@bcotton filed Fedora-Council/tickets ticket #448. Discuss here and record votes and decisions in the ticket.
We’re far enough along in strategy2028 that I’m not sure the fourth question adds a ton of value anymore. I propose we replace it with this:
- The Fedora Council is intended to be an active working body. What will you stop doing in order to make room for Council work?
+1!
I’m not sure we have crafted a good message on the Council being a working body and not a decision-making body. But I agree that active hands makes for a more engaging and impactful term on the Council.
Perhaps one way to rephrase it:
The Fedora Council is intended to be an active working body. If you already contribute actively elsewhere in the community, what work will you stop in order to make room for Council work?

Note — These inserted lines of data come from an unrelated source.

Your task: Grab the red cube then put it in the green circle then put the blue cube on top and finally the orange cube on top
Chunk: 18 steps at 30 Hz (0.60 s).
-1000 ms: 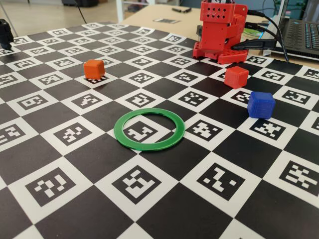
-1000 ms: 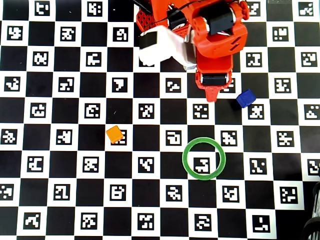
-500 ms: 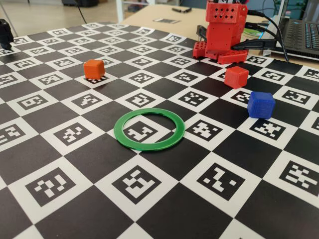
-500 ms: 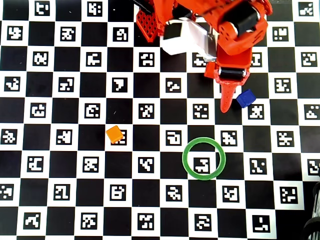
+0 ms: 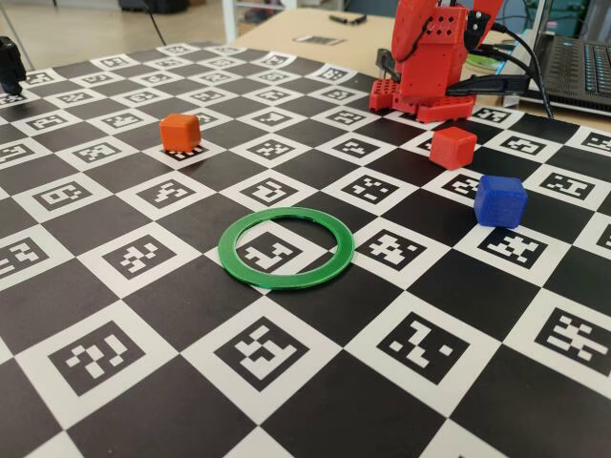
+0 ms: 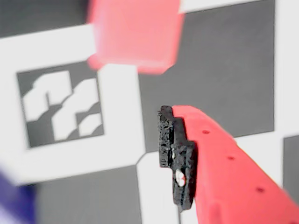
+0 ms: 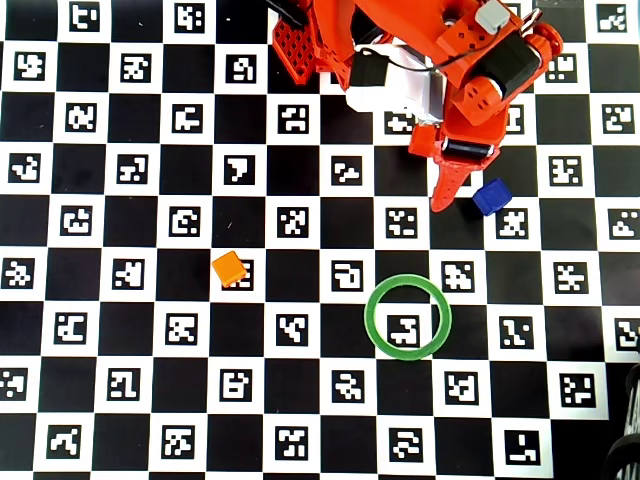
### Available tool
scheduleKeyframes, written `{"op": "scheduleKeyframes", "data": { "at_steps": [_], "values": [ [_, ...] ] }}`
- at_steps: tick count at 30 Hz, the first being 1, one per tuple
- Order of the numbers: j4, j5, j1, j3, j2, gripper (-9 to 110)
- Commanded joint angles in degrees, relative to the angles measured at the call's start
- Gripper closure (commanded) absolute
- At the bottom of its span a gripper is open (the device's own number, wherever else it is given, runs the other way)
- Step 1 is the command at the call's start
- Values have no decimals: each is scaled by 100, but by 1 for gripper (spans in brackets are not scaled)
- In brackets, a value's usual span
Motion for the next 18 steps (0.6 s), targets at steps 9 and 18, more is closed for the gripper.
{"op": "scheduleKeyframes", "data": {
  "at_steps": [9, 18],
  "values": [
    [-308, 88, -255, 923, 229, 49],
    [-1318, -44, -677, 1925, 1169, 49]
  ]
}}
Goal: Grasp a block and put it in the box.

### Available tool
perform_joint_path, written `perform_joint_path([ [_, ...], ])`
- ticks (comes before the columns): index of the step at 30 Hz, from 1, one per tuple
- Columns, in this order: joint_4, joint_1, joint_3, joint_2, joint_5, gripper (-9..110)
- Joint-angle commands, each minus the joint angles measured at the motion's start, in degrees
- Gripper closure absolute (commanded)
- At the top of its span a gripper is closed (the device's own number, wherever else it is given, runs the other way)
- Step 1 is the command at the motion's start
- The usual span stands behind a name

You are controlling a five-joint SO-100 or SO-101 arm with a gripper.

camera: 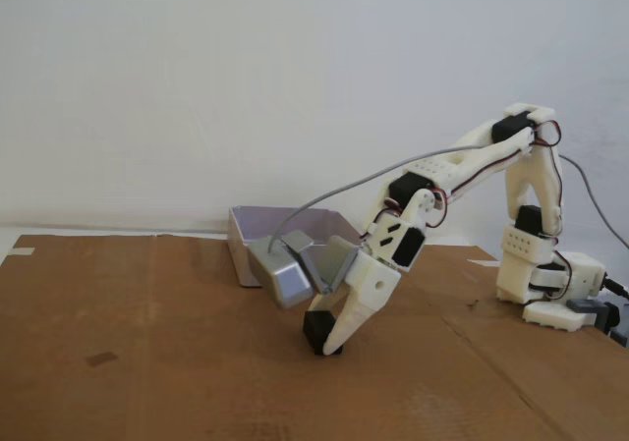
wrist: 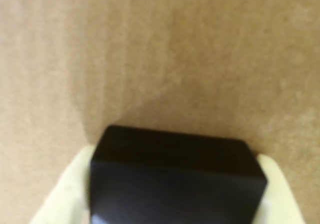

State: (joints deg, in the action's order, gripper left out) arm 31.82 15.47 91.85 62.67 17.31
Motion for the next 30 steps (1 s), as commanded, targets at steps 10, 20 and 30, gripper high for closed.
perform_joint_path([
  [10, -1.2, 0.7, -4.7, 1.9, 0.6, 92],
  [20, -1.2, 0.7, -4.1, 2.0, 0.4, 95],
  [30, -1.2, 0.6, -4.5, 2.0, 0.4, 102],
])
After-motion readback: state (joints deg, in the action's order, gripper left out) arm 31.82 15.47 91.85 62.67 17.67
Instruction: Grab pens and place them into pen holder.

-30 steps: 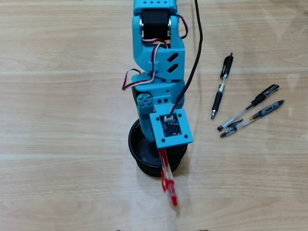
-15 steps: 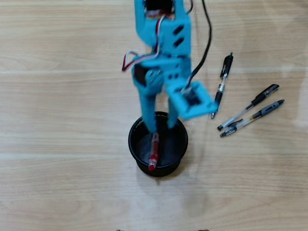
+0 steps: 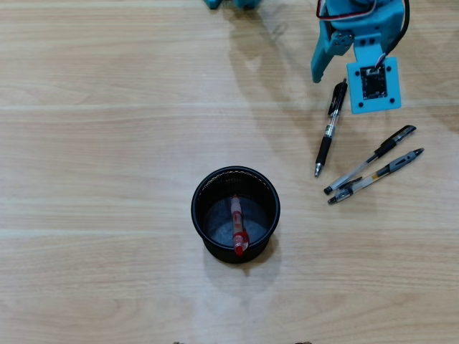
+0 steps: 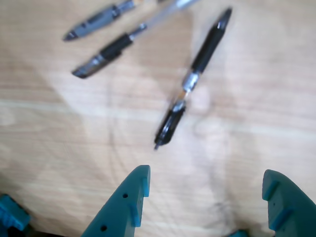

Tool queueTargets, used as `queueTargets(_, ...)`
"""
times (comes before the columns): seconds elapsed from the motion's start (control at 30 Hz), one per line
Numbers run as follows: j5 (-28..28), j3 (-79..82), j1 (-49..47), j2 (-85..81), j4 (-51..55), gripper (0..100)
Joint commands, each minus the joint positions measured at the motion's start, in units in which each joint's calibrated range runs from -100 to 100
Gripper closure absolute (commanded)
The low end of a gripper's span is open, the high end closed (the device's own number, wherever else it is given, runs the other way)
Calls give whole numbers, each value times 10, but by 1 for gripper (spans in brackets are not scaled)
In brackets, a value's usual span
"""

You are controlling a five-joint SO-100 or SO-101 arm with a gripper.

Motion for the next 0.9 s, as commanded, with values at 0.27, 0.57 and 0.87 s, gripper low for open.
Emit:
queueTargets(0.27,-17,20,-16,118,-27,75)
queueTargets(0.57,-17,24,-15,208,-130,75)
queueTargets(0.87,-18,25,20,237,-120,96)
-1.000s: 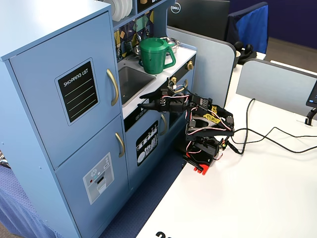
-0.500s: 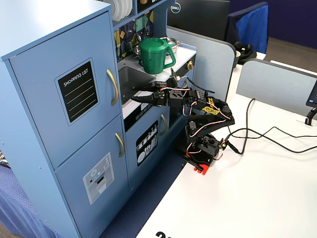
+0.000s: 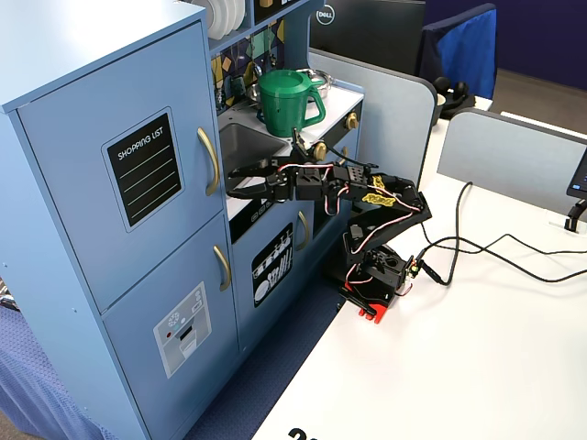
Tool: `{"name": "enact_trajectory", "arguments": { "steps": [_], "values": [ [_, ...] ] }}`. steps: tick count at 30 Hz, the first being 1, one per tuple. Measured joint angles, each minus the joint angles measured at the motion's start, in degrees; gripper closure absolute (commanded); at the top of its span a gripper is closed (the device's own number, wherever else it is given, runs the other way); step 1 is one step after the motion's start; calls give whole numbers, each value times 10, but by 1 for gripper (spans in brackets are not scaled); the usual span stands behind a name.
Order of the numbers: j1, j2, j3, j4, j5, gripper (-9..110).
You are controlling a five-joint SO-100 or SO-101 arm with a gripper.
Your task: Open the left cabinet door
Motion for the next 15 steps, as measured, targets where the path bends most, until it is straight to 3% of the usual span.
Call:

It does feel mildly intimidating to me though. I can’t decide if it is fine or if there is a better way.
This feels like a given? I can’t recall a candidate that hasn’t been active somewhere in the community.
That is also fair. I guess I was trying to soften the language. Maybe it is fine as is.

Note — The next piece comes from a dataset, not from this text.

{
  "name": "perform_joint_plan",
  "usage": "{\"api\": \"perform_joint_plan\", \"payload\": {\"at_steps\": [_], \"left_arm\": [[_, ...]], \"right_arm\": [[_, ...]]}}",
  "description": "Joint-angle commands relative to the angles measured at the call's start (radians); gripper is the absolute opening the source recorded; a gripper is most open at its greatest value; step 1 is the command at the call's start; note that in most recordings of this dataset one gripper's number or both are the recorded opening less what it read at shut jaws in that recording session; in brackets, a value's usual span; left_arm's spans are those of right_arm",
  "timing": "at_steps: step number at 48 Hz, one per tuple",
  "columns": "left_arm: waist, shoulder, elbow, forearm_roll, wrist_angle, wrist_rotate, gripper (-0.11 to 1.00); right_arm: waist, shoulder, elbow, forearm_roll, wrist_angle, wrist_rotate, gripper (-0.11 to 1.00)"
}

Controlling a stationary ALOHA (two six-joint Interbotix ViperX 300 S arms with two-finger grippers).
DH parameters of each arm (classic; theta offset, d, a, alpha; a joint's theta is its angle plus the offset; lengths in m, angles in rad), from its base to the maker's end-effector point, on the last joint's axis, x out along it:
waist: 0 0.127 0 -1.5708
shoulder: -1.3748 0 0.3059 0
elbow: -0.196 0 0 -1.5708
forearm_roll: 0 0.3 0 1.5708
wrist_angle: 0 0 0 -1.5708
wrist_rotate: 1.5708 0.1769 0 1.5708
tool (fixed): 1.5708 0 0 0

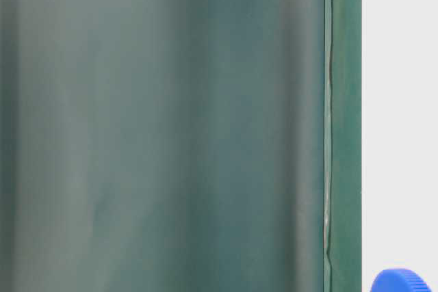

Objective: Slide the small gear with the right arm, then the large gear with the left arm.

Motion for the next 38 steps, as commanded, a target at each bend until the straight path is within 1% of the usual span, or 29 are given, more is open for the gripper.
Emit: {"api": "perform_joint_plan", "payload": {"at_steps": [1, 3, 12, 17, 22, 28, 33, 38], "left_arm": [[0.003, 0.006, -0.009, -0.002, -0.005, 0.000, 0.00], [0.003, 0.008, -0.009, -0.002, -0.003, 0.000, 0.00], [0.003, 0.008, -0.009, -0.002, -0.005, 0.000, 0.00], [0.003, 0.008, -0.009, -0.002, -0.003, 0.000, 0.00], [0.003, 0.008, -0.009, -0.002, -0.005, 0.000, 0.00], [0.005, 0.009, -0.009, -0.002, -0.003, 0.000, 0.00], [0.021, 0.031, -0.008, -0.002, -0.003, 0.000, 0.00], [0.057, 0.115, -0.005, -0.002, -0.005, -0.002, 0.00]], "right_arm": [[0.005, -0.031, -0.040, -0.026, 0.012, -0.005, 0.53], [0.008, -0.044, -0.052, -0.040, 0.025, -0.005, 0.53], [0.029, -0.127, -0.124, -0.135, 0.084, -0.005, 0.53], [0.040, -0.167, -0.149, -0.187, 0.089, -0.005, 0.53], [0.041, -0.193, -0.160, -0.225, 0.089, -0.005, 0.53], [0.043, -0.212, -0.158, -0.259, 0.081, -0.003, 0.53], [0.043, -0.215, -0.158, -0.270, 0.069, -0.003, 0.53], [0.043, -0.212, -0.158, -0.276, 0.055, -0.003, 0.53]]}}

It does feel a bit invasive.
Like what if someone decides to become a Fedora Council member because their kids went to college? Or health issues? Should they write it like - I have now free time because I can not leave my home that often? Or “I am starting my PhD so the procrastination levels are at their highest”?
While I understand the intent of the question, that participants should commit to the role and be reasonable about time it will consume, asking about unrelated things doesn’t feel right to me. Whether people have enough time for the work is the decision people make on their own, and it should be prerequisite for nominating themselves.
And even if someone’s answer is - I will sleep 4 hour per night and use all my free time on Fedora - that’s their decision.
So I would maybe remove this question completely. Or replace with something more in line with: what kind of work you commit to as a member of Fedora Council? Are there any specific projects you would like to work on while you are there? to see if a person is willing to be active participant vs being a passive observer.
I agree with this reframing.
It would be nice to know what passions someone is bringing to the Council. They should already be telling us why they are running, but that can sometimes be abstract. I like asking about specific projects of interest because that could be something that the elected person “owns” as part of their term on the Council.
It also gives voters insight to what they might expect as outcomes to multiple candidates’ priorities.
The reason I proposed the wording I did is because we have a history of people who are very active in the project being elected to bodies and not having the capacity to take on more. As we discussed some in the hackfest back in February (and in various other conversations before that), we should make it clear that being elected to the Council means taking on new work.
Aleksandra’s proposal is well intended, but it doesn’t address the key issue: we already have people committing to work in their interviews, either explicitly or implicitly. The issue is that the commitment doesn’t get met. So asking explicitly for a commitment to work without acknowledging that they’ll have to actually make space for it doesn’t get us anywhere.
How about “Which of the current Council initiatives you would work on?” So that it is not about what pet project someone will bring additionally to the Council, but what someone is going to pick from the existing things.
I understand your concern, I am not sure that turning the interview question into a sort of “public pledge of commitment” is the good way to address it.
I feel like there are two issues:
- someone doesn’t understand the commitment required to do the work;
- someone understand the amount of work required, commits to it and then fails to deliver on the commitment.
The latter is the real pain, but I don’t believe that interview question is helping with it. When I apply for a position I expect to have enough time for it. Then things happen. I will feel guilty, but that will not make me work better.
With the former I think there is a potential.
Year ago if you would ask me: what a council member does - I would probably do a handwavy answer - comes to meetings and discusses whatever it is to discuss there. Which is not very helpful in setting up commitments. It is hard to put a priority label on it, and it doesn’t create a lot of value, as it is basically just “+1 to what Matthew and Ben say, because they are that good”.
Currently if you ask me what Council member supposed to be doing - i’d say look into any of the strategic initiatives and make them happen This creates some better focus and some purpose for me at least. It doesn’t mean I am becoming good at tracking and delivering on time, but it is easier to prioritize this kind of active work toward a goal over just “be there”.
I’m not sure what you mean by that. When you say “Initiatives”, I think of the Artist Formerly Known as “Objectives”. If you’re talking about the areas of strategy2028, the complication here is that we haven’t approved any of that yet, so it’s asking people to commit to something that may or may not exist. I think I understand the general direction you’re heading with this, but we need to make the wording more clear.
Yeah, that’s a good point. Unfortunately, it’s kind of the only mechanism we have for it at the moment. There’s really no other place in the process to say “before you sign up, you know this requires active work, right?”
We deliberated in detail during today’s Council meeting, and came to an agreement on this:
“The Fedora Council is intended to be an active working body. How will you make room for Council work?”